■ **What is needed**
Begin your transcription at the line containing "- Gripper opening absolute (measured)" and continue it, word for word, to the final line below. Include only those lines and skip the pictures.

■ **Raw data**
______

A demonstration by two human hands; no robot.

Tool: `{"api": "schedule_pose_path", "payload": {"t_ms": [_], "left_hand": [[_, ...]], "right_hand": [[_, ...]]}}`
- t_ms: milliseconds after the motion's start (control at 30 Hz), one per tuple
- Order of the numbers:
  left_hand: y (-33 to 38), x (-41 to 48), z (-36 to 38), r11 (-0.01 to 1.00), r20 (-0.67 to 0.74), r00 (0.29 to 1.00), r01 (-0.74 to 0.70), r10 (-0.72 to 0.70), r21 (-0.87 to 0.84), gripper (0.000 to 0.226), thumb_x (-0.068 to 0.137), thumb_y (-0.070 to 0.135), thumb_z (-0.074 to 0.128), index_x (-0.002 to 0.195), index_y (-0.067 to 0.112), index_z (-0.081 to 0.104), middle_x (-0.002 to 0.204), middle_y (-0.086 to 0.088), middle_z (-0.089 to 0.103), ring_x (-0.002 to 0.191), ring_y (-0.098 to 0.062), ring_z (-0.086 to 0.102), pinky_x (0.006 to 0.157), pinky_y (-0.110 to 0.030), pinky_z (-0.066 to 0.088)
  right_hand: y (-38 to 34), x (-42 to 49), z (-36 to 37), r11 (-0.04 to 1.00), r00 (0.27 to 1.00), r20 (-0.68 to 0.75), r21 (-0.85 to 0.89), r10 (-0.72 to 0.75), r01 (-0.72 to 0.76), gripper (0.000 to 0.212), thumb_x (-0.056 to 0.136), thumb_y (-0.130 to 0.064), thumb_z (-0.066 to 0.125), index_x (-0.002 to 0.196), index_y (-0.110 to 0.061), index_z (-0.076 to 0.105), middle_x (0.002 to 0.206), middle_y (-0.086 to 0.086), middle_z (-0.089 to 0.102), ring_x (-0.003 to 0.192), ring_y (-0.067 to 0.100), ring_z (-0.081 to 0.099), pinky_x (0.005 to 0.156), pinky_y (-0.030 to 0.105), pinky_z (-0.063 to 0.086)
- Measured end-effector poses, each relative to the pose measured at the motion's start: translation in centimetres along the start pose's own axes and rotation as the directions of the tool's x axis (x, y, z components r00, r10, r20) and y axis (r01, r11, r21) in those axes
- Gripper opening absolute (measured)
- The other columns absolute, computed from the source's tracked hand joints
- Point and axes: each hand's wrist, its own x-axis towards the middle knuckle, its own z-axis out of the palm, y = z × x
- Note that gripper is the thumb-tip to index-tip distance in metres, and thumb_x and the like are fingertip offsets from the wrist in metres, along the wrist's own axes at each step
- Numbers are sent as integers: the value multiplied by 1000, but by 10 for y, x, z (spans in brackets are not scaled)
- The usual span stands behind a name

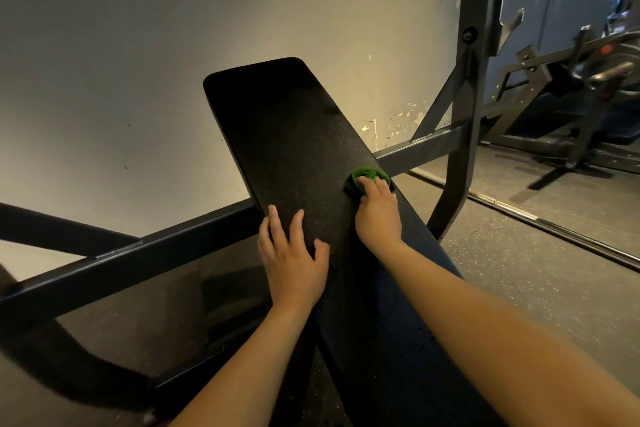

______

■ **Completed exercise**
- Gripper opening absolute (measured)
- The other columns absolute, computed from the source's tracked hand joints
- Point and axes: each hand's wrist, its own x-axis towards the middle knuckle, its own z-axis out of the palm, y = z × x
- Note that gripper is the thumb-tip to index-tip distance in metres, and thumb_x and the like are fingertip offsets from the wrist in metres, along the wrist's own axes at each step
- Numbers are sent as integers: the value multiplied by 1000, but by 10 for y, x, z (spans in brackets are not scaled)
- The usual span stands behind a name

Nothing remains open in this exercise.